Grasping The Climbing Elephant

 




Today I would like to use the parable of the elephant and the blind men, hoping that it will provide us a viewpoint that instrumental for grasping perspective into the climbing and training

You might already know the parable of the elephant and the blind men. It depicts four blind persons, who never encountered such animal before, and find themselves in the predicament of describing the animal without the benefit of sight. With limited information the four men can’t agree, providing each other with disparate descriptions, leading them to erroneous concepts. Strikingly, all of them are right but simultaneously they fail to arrive at a meaningful description of the animal.

“Although the parable’s function is to call attention to a lack of objectivity and consideration of other approaches and perspectives when trying to understand the nature of things, we do have to warn that not all perspectives are equally valid, and even valid arguments are not necessarily equally sound” (Victor Ross-Wild Equus).

 

I am sure many readers will find parallels to this parable in respect to description of climbing altogether, or concepts and approaches to training for climbing. In every crag or gym it is common to find strong opinions about both topics, agreement becoming scarce.
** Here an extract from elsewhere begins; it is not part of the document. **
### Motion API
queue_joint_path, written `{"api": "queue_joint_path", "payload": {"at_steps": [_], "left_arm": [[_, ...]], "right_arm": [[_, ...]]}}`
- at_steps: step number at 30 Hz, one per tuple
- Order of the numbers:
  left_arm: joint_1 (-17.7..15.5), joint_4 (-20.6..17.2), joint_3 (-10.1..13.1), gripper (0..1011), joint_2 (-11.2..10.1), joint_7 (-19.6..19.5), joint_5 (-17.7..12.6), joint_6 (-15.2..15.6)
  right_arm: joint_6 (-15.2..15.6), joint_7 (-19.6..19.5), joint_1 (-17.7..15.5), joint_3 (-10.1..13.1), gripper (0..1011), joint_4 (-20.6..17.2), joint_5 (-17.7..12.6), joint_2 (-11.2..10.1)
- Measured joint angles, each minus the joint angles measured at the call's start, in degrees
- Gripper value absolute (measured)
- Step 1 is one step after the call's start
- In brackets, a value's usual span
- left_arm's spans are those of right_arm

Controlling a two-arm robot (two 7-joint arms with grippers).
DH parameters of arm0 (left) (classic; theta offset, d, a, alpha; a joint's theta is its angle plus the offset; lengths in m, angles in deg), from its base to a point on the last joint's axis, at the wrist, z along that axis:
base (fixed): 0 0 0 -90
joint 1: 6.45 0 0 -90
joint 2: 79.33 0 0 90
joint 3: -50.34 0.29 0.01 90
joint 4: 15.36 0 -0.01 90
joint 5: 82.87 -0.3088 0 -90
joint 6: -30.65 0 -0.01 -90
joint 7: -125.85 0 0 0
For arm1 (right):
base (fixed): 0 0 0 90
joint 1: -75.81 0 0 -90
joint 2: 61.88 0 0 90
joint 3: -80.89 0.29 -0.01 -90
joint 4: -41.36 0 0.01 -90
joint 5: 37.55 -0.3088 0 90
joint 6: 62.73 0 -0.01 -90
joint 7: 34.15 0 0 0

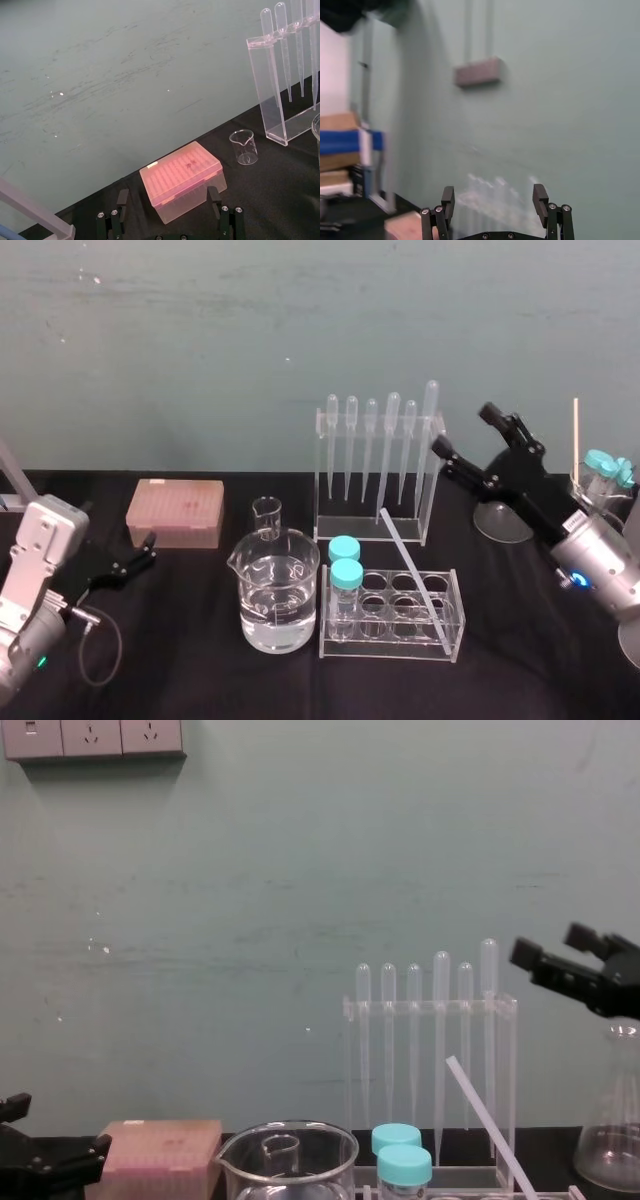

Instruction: Pick up the stirring rod with one hand, then place it down.

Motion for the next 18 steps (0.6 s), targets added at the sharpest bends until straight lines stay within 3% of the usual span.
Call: {"api": "queue_joint_path", "payload": {"at_steps": [1,2,5,8,11,15,18], "left_arm": [[0.0,0.0,0.0,1000,0.0,0.0,0.0,0.0],[0.0,0.0,0.0,1000,0.0,0.0,0.0,0.0],[0.0,0.0,0.0,1000,0.0,0.0,0.0,0.0],[0.0,0.0,0.0,1000,0.0,0.0,0.0,0.0],[0.0,0.0,0.0,1000,0.0,0.0,0.0,0.0],[0.0,0.0,0.0,1000,0.0,0.0,0.0,0.0],[0.0,0.0,0.0,1000,0.0,0.0,0.0,0.0]], "right_arm": [[3.0,-3.5,-1.0,0.7,1003,-0.5,1.0,-0.4],[3.0,-3.5,-1.0,0.7,1003,-0.5,1.0,-0.4],[9.1,-8.4,-3.7,1.6,1003,-1.7,1.9,-1.2],[12.6,-10.6,-5.6,1.9,1003,-2.7,2.2,-1.8],[18.2,-12.8,-7.9,2.2,1003,-3.9,2.3,-2.4],[20.7,-13.7,-8.7,2.4,1003,-4.2,2.3,-2.6],[20.9,-13.9,-8.8,2.4,1003,-4.3,2.3,-2.6]]}}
As I pointed out in the previous text, there are different sources of information, but not all may be valid in an individualized training context.
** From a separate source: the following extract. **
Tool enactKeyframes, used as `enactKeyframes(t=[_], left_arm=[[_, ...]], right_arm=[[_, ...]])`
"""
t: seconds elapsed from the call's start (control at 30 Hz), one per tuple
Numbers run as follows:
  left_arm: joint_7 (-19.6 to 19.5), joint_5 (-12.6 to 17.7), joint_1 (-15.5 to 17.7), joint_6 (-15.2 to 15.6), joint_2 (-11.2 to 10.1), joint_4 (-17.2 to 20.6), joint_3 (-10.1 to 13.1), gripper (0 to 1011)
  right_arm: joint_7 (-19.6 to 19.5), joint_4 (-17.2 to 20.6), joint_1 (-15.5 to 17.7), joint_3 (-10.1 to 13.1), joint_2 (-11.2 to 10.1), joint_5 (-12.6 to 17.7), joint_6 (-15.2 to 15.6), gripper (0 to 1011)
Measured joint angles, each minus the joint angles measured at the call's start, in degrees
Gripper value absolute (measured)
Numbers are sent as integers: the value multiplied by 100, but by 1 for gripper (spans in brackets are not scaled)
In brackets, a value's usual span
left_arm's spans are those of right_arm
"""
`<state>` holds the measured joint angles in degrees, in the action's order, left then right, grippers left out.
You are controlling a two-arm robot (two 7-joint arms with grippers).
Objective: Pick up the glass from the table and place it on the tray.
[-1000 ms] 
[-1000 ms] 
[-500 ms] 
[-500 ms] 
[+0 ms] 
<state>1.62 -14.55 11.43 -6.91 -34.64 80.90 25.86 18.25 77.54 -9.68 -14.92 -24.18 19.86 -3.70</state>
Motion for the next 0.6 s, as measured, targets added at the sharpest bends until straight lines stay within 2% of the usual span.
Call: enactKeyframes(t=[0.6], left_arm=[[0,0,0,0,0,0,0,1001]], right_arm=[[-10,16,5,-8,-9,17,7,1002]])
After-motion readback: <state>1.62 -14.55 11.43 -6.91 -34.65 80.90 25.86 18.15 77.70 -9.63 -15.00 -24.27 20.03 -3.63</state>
I can’t assert I have a global view of climbing and training, but hereafter I will try to share some of the knowledge I believe have helped me as climber and coach.

 

With that said, I would like to ask the reader to take a few steps back in order to gather as much a wide perspective of climbing as possible. In lack of a better term for it I will use the term “Factors” and build a few posts around these concepts. No program or training routine will be complete if lacking attention to these,

 

Logistical Factors

Here we will find terms such as time, studies, work, economy, organisations, personal situation, social, cultural, and geographical factors amongst others.

 

Tactical Factors

Under which, timing, observation, style, pace, chalking, material, strategy and more can be found.

 

Technical Factors

Pertaining here are concepts such as balance, velocity, timing, gaze, attention, tension, relaxation along with many more.

 

Mental Factors

In which category we can found a variety of factors like, mood, emotions, emotional intelligence, self-awareness, distraction, mental imagery, self-reflection and others.

 

Physical Factors

In which we will count some of the most obvious concepts, including strength, power and endurance, but even physiology, anatomy, anthropometrical factors, together with a wide array of intricate phenomena.

 

Philosophical Factors

Such as metaphysics, ethics, moral, social, individual and group considerations and thougts.

 

For now, we can think of all these as web composed of interdependent factors resulting in a continuum that is Climbing.  For me this is a good starting point when I think of my own climbing, but especially about teaching or organizing any climbing or training activities. Sometimes I have met critics telling this is a dispassionate approach, yet that is as far from truth as I can imagine. However, I prefer my texts to speak for such approach rather than convincing anybody to take my own point of view. Climbing is unique and at the same time common for each and every one and experiencing that particular journey shall be at anyone’s desire and possibilities.